As the team patiently tease Safa’s and Marwa's brains apart, they feed in a sheet of soft medical plastic to stop them reconnecting in between operations. A pulley system has been secured to the plastic to counteract the way a part of each brain sticks up into the other twin's skull. This will gradually ease the brains back into place.
Once the shared arteries are separated, the skull frame is re-attached. The operation has lasted 15 hours.
The girls are taken to intensive care. After two days, they are sent back to their usual home on Bumblebee ward - things are looking good.
With the girls’ brains enclosed in the watertight casing of dura, the skull fragments are jigsawed over the top of their now spherical heads. The individual pieces are secured in place with a lattice of disposable stitches, creating an archipelago of bone fragments.
The gaps have been seeded with bone cells, and in the coming months these should slowly close up leaving each sister with a complete skull.
The final task is to stretch the skin over the reconstructed skulls.
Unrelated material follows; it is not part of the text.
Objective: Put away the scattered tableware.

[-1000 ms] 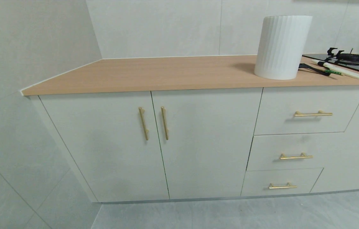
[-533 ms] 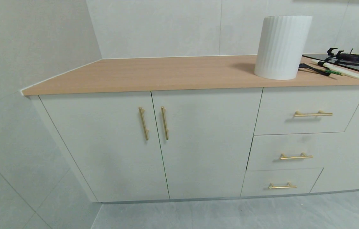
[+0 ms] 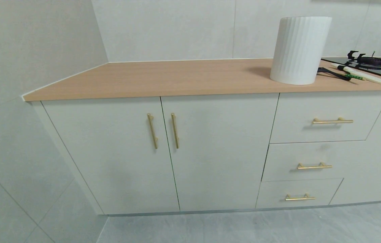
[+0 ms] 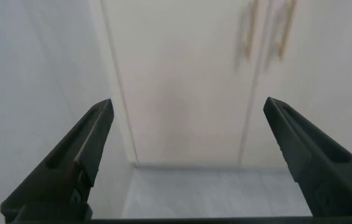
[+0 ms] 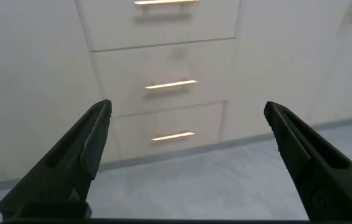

There is just enough to make the join. Dunaway shakes his head in wonder. "Pretty amazing day isn't it?” he says.
At 01:30, after 17 hours in theatre, there is an emotional meeting between the two lead surgeons and the girls' family, who have been waiting in the hospital all day for news.
Speaking in Urdu, Jeelani tells Zainab that her daughters are finally separate.
Overcome, she kisses his hands and those of Dunaway.